* [Exercise goal]:
Each entry below is to be duplicated verbatim.
--- Provided records Enclosed Below ---
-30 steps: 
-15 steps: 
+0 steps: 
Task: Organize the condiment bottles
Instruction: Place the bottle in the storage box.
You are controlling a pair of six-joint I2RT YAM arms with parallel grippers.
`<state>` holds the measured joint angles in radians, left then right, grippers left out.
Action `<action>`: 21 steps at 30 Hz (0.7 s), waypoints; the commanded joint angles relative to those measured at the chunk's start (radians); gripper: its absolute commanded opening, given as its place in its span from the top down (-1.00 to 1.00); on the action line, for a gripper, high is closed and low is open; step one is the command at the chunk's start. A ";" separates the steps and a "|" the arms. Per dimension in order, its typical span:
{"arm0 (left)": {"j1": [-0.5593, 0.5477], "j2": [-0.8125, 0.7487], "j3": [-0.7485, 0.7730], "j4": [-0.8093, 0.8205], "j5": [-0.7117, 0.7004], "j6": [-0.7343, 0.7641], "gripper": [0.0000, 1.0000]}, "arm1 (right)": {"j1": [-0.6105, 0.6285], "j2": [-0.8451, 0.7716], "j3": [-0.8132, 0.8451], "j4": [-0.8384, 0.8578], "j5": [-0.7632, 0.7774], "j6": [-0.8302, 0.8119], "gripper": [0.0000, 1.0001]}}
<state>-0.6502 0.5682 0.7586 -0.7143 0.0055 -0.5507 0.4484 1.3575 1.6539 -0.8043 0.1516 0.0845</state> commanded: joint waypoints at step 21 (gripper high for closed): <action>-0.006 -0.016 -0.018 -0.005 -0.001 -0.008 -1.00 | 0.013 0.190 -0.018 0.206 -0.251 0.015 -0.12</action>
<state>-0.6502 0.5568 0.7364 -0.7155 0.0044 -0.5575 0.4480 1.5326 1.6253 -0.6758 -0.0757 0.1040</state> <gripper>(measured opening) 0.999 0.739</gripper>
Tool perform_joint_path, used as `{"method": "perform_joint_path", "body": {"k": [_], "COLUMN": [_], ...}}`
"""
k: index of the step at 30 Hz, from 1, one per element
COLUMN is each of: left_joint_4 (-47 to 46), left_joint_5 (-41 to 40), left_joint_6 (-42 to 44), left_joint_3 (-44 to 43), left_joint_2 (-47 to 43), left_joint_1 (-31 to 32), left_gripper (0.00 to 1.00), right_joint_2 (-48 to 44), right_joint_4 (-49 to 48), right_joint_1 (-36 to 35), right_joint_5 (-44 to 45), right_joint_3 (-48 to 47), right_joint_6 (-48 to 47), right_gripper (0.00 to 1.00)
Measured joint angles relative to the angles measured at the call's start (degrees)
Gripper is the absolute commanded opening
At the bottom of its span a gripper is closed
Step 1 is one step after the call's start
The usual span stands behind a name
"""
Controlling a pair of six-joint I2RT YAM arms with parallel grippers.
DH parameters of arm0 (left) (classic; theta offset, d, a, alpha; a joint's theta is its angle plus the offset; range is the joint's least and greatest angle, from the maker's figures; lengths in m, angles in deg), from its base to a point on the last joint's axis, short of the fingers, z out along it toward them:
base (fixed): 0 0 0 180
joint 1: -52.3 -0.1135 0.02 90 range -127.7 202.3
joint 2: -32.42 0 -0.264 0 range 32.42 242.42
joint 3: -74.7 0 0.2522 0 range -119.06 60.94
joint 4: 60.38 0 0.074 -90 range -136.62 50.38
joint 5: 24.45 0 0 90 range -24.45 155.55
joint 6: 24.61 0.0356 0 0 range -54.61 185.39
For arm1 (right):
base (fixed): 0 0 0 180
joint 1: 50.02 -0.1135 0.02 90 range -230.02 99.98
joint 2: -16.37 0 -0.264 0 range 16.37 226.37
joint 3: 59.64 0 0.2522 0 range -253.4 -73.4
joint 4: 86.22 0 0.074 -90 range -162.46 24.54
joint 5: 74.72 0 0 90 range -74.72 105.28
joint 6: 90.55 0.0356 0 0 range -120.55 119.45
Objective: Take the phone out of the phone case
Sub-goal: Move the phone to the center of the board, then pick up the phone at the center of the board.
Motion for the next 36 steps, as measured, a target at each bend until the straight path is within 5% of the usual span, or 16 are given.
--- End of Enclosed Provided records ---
* [Task answer]:
-30 steps: 
-15 steps: 
+0 steps: 
Task: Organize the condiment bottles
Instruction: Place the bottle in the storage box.
You are controlling a pair of six-joint I2RT YAM arms with parallel grippers.
`<state>` holds the measured joint angles in radians, left then right, grippers left out.
Action `<action>`: 21 steps at 30 Hz (0.7 s), waypoints; the commanded joint angles relative to those measured at the chunk's start (radians); gripper: its absolute commanded opening, given as its place in its span from the top down (-1.00 to 1.00); on the action line, for a gripper, high is closed and low is open; step one is the command at the chunk's start. A ";" separates the steps and a "|" the arms. Per dimension in order, its typical span:
{"arm0 (left)": {"j1": [-0.5593, 0.5477], "j2": [-0.8125, 0.7487], "j3": [-0.7485, 0.7730], "j4": [-0.8093, 0.8205], "j5": [-0.7117, 0.7004], "j6": [-0.7343, 0.7641], "gripper": [0.0000, 1.0000]}, "arm1 (right)": {"j1": [-0.6105, 0.6285], "j2": [-0.8451, 0.7716], "j3": [-0.8132, 0.8451], "j4": [-0.8384, 0.8578], "j5": [-0.7632, 0.7774], "j6": [-0.8302, 0.8119], "gripper": [0.0000, 1.0001]}}
<state>-0.6502 0.5682 0.7586 -0.7143 0.0055 -0.5507 0.4484 1.3575 1.6539 -0.8043 0.1516 0.0845</state> commanded: joint waypoints at step 21 (gripper high for closed): <action>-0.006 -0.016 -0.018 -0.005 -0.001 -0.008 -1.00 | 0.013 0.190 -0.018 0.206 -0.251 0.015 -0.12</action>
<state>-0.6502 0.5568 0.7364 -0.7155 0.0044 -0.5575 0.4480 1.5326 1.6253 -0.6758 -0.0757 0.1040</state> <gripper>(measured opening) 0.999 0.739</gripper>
Tool perform_joint_path, used as `{"method": "perform_joint_path", "body": {"k": [_], "COLUMN": [_], ...}}`
"""
k: index of the step at 30 Hz, from 1, one per element
COLUMN is each of: left_joint_4 (-47 to 46), left_joint_5 (-41 to 40), left_joint_6 (-42 to 44), left_joint_3 (-44 to 43), left_joint_2 (-47 to 43), left_joint_1 (-31 to 32), left_gripper (0.00 to 1.00), right_joint_2 (-48 to 44), right_joint_4 (-49 to 48), right_joint_1 (-36 to 35), right_joint_5 (-44 to 45), right_joint_3 (-48 to 47), right_joint_6 (-48 to 47), right_gripper (0.00 to 1.00)
Measured joint angles relative to the angles measured at the call's start (degrees)
Gripper is the absolute commanded opening
At the bottom of its span a gripper is closed
Step 1 is one step after the call's start
The usual span stands behind a name
"""
Controlling a pair of six-joint I2RT YAM arms with parallel grippers.
DH parameters of arm0 (left) (classic; theta offset, d, a, alpha; a joint's theta is its angle plus the offset; range is the joint's least and greatest angle, from the maker's figures; lengths in m, angles in deg), from its base to a point on the last joint's axis, short of the fingers, z out along it toward them:
base (fixed): 0 0 0 180
joint 1: -52.3 -0.1135 0.02 90 range -127.7 202.3
joint 2: -32.42 0 -0.264 0 range 32.42 242.42
joint 3: -74.7 0 0.2522 0 range -119.06 60.94
joint 4: 60.38 0 0.074 -90 range -136.62 50.38
joint 5: 24.45 0 0 90 range -24.45 155.55
joint 6: 24.61 0.0356 0 0 range -54.61 185.39
For arm1 (right):
base (fixed): 0 0 0 180
joint 1: 50.02 -0.1135 0.02 90 range -230.02 99.98
joint 2: -16.37 0 -0.264 0 range 16.37 226.37
joint 3: 59.64 0 0.2522 0 range -253.4 -73.4
joint 4: 86.22 0 0.074 -90 range -162.46 24.54
joint 5: 74.72 0 0 90 range -74.72 105.28
joint 6: 90.55 0.0356 0 0 range -120.55 119.45
Objective: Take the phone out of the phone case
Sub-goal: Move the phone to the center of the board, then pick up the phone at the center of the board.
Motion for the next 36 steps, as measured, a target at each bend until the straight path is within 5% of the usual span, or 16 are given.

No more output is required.